Desensitization is basically introducing a concerning thing at a low enough level that it is not concerning. And only increasing intensity when the dog is ready.
Examples of desensitization
-A dog afraid of humans. Start with one human (no hats, no shades, no back pack or purse) at a distance far enough away so that the dog can see but not become concerned. (could be 2 or 3 hundred feet away)
... - A dog afraid of nail trims. Start with just approaches, then reaching, then barley touching the leg, then touching the feet, then presenting the instrument and so on.
- A dog who gets over-stimulated by company.

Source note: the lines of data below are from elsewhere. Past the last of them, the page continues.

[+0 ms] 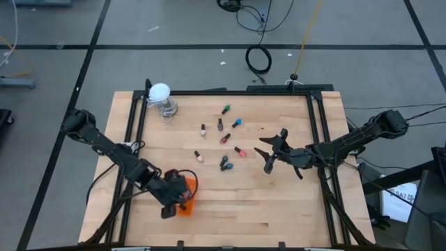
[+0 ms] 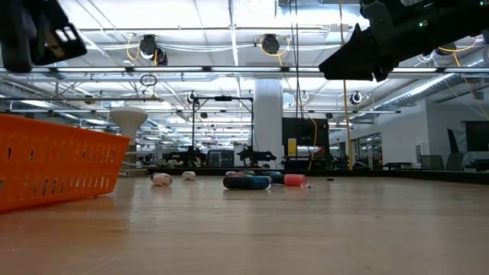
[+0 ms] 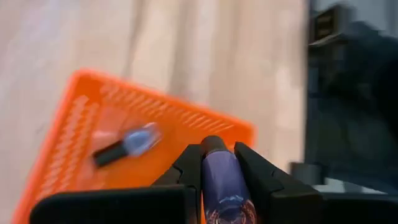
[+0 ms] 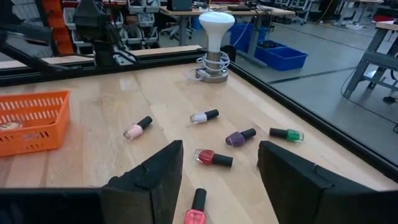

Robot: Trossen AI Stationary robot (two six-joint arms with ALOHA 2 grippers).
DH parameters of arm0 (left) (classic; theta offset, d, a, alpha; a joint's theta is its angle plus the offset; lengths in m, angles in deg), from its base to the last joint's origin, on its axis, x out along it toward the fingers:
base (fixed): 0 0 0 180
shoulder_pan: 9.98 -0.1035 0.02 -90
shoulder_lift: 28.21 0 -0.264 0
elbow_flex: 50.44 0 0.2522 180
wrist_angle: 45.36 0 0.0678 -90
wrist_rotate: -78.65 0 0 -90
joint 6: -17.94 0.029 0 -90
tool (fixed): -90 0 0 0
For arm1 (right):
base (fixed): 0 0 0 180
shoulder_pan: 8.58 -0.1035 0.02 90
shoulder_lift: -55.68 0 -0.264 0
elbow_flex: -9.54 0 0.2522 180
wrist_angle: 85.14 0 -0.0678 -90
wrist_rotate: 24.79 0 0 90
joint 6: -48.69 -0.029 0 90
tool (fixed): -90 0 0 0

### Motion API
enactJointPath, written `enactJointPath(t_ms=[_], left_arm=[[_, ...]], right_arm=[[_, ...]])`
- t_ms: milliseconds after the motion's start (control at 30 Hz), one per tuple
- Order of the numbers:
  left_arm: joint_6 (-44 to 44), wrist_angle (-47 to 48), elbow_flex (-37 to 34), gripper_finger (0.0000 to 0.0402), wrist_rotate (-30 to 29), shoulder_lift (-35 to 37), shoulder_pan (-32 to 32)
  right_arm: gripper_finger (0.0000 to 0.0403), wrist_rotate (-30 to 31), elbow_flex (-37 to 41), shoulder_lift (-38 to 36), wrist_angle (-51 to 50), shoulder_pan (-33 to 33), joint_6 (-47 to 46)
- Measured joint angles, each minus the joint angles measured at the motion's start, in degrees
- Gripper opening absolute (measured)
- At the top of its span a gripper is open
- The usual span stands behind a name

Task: Pick & Place Nail Polish
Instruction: Put the bottom purple nail color bottle into the orange bin

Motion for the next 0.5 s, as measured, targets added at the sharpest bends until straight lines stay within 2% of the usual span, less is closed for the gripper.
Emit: enactJointPath(t_ms=[133,267,500], left_arm=[[-2.5,3.5,0.0,0.0053,-1.1,0.0,0.0],[-4.0,3.2,-0.6,0.0054,-1.3,0.0,0.0],[-6.8,3.6,-3.7,0.0099,-1.6,0.0,-0.4]], right_arm=[[0.0196,0.0,0.0,0.0,0.0,0.0,0.1],[0.0196,0.0,0.0,0.0,-0.2,0.0,0.1],[0.0196,0.0,0.0,0.0,-0.3,0.0,0.5]])
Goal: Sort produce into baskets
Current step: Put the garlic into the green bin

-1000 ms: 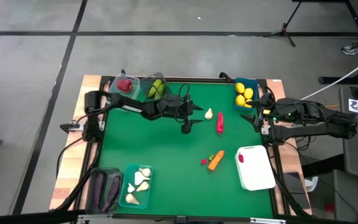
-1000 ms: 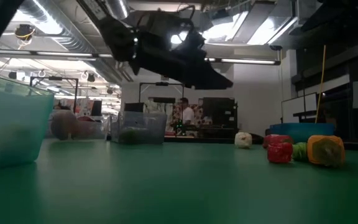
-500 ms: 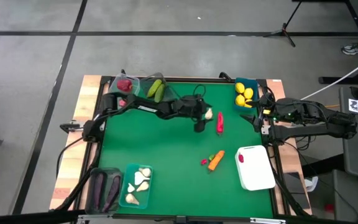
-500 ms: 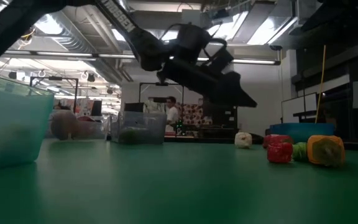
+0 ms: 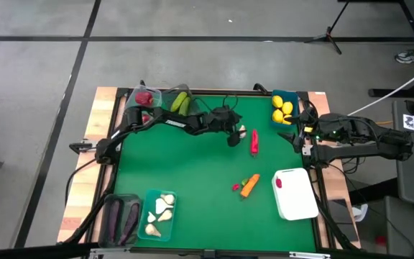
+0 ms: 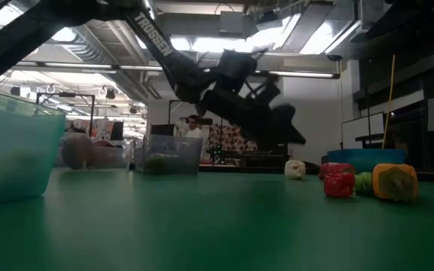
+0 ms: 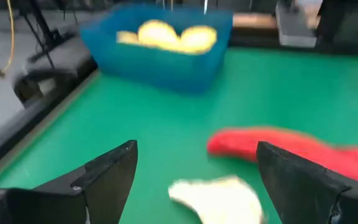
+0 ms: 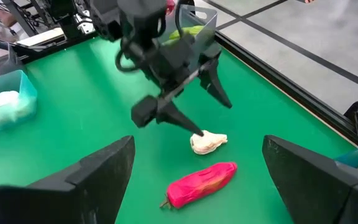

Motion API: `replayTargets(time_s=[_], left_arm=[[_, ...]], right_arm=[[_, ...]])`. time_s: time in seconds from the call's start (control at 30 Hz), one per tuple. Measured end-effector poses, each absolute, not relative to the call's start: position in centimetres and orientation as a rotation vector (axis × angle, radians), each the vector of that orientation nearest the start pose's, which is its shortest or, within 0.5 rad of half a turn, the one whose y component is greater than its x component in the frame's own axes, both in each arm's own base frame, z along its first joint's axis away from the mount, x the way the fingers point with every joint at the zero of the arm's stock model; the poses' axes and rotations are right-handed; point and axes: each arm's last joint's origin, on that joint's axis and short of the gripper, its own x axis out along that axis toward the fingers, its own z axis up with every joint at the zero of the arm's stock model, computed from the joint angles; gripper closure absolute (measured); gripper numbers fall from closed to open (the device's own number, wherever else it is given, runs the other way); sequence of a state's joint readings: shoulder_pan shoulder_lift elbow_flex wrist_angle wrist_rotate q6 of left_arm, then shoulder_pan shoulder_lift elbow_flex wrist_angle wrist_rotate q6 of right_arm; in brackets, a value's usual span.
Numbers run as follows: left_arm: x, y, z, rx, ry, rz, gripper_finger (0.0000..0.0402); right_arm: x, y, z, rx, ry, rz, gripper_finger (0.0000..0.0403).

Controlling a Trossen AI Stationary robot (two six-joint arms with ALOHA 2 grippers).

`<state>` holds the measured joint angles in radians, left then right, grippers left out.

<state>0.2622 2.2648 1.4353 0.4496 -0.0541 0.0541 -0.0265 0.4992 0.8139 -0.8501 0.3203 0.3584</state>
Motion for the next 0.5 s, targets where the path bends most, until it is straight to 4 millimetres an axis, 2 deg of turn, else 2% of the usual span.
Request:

Introduce people outside first or work just on door openings or just on the door bell.
These are NOT desensitization
- A dog is anxious or over aroused in a pet store. So you take the dog to the pet store over and over again in hopes that he will "get used to it"
- A dog barks at the door bell, so you ring the bell over and over "to make the doorbell not a big deal"
- A dog doesn't like being touched, so you stroke the dog over and over "until she likes petting"
- A dog is anxious around stranger dogs, so you take her to an indoor group training class (that is not set up for reactive dogs) where she has to be close to other dogs "so she can get exposure to other dogs"
The type of exposures listed above could backfire and sensitize a dog instead of desensitize. Basically it can make a dog's issues worse.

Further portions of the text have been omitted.